● Recorded information:
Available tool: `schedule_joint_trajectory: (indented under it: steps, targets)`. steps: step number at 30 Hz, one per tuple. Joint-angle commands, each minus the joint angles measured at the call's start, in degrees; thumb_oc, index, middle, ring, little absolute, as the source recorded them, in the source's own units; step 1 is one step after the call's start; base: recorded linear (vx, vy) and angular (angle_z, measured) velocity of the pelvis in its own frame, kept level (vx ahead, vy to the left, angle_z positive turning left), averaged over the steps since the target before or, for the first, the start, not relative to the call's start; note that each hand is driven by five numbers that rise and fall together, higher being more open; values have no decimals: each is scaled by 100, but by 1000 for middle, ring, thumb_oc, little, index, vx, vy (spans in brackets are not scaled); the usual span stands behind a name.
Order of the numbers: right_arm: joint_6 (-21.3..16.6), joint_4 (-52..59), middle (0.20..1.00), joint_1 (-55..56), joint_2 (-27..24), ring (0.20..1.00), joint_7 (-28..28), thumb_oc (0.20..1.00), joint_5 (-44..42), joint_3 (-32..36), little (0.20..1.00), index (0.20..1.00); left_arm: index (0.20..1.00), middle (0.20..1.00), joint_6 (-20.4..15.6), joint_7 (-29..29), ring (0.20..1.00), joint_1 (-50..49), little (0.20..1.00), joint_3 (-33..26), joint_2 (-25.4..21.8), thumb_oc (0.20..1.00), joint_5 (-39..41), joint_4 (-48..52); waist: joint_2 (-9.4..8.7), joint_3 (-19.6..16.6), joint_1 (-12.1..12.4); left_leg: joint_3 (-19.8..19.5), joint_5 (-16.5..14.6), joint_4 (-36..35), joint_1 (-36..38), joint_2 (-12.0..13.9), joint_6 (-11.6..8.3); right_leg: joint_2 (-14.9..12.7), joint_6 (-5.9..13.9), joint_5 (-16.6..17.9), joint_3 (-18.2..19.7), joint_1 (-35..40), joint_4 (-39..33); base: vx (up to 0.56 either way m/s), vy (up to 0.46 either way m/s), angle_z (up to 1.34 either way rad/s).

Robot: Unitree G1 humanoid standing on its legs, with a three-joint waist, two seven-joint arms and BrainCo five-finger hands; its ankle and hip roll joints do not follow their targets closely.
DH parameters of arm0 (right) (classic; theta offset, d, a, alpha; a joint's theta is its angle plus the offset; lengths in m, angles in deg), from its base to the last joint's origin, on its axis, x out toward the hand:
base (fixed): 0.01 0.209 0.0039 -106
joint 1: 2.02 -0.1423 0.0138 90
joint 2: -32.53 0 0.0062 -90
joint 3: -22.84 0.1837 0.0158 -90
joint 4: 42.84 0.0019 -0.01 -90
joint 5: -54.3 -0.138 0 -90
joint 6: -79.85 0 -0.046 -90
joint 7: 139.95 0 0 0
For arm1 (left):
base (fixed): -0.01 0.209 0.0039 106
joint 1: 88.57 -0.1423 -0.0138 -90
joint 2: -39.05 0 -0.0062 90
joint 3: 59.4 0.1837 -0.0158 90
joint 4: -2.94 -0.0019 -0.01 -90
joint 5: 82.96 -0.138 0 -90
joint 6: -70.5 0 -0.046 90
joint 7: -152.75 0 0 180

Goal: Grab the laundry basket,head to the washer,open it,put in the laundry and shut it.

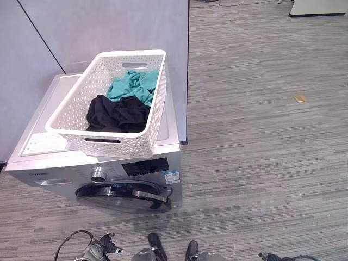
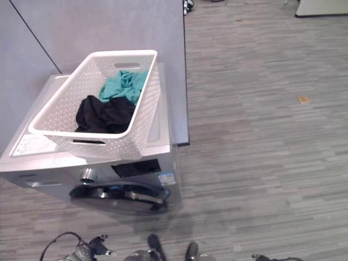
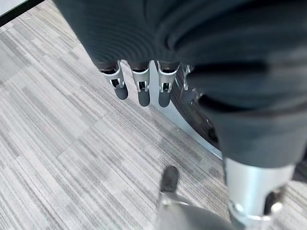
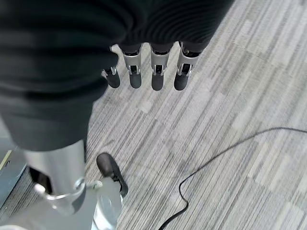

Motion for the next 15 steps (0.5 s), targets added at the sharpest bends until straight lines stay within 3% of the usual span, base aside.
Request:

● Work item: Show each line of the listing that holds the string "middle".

● Response:
Available tool: `schedule_joint_trajectory: (indented under it: steps, targets)`. steps: step number at 30 Hz, one per tuple. Joint-angle commands, each minus the joint angles measured at the call's start, in degrees; thumb_oc, index, middle, ring, little absolute, as the source recorded them, in the source's own units; step 1 is one step after the call's start; base: recorded linear (vx, vy) and angular (angle_z, measured) velocity of the pelvis in its own frame, kept level (vx ahead, vy to the left, angle_z positive turning left), averaged over the steps since the target before or, for the first, the start, not relative to the call's start; note that each hand is driven by five numbers that rise and fall together, higher being more open; values have no decimals: each is scaled by 100, but by 1000 for middle, ring, thumb_oc, little, index, vx, vy (spans in brackets are not scaled); the usual span stands behind a name.
Order of the numbers: right_arm: joint_6 (-21.3..16.6), joint_4 (-52..59), middle (0.20..1.00), joint_1 (-55..56), joint_2 (-27..24), ring (0.20..1.00), joint_7 (-28..28), thumb_oc (0.20..1.00), joint_5 (-44..42), joint_3 (-32..36), little (0.20..1.00), index (0.20..1.00); left_arm: index (0.20..1.00), middle (0.20..1.00), joint_6 (-20.4..15.6), joint_7 (-29..29), ring (0.20..1.00), joint_1 (-50..49), little (0.20..1.00), joint_3 (-33..26), joint_2 (-25.4..21.8), thumb_oc (0.20..1.00), joint_5 (-39..41), joint_4 (-48..52); waist: joint_2 (-9.4..8.7), joint_3 (-19.6..16.6), joint_1 (-12.1..12.4); left_leg: joint_3 (-19.8..19.5), joint_5 (-16.5..14.6), joint_4 (-36..35), joint_1 (-36..38), joint_2 (-12.0..13.9), joint_6 (-11.6..8.3); right_leg: joint_2 (-14.9..12.7), joint_6 (-5.9..13.9), joint_5 (-16.6..17.9), joint_3 (-18.2..19.7), joint_1 (-35..40), joint_4 (-39..33); base: vx (up to 0.56 either way m/s), vy (up to 0.46 either way m/s), angle_z (up to 1.34 either way rad/s).

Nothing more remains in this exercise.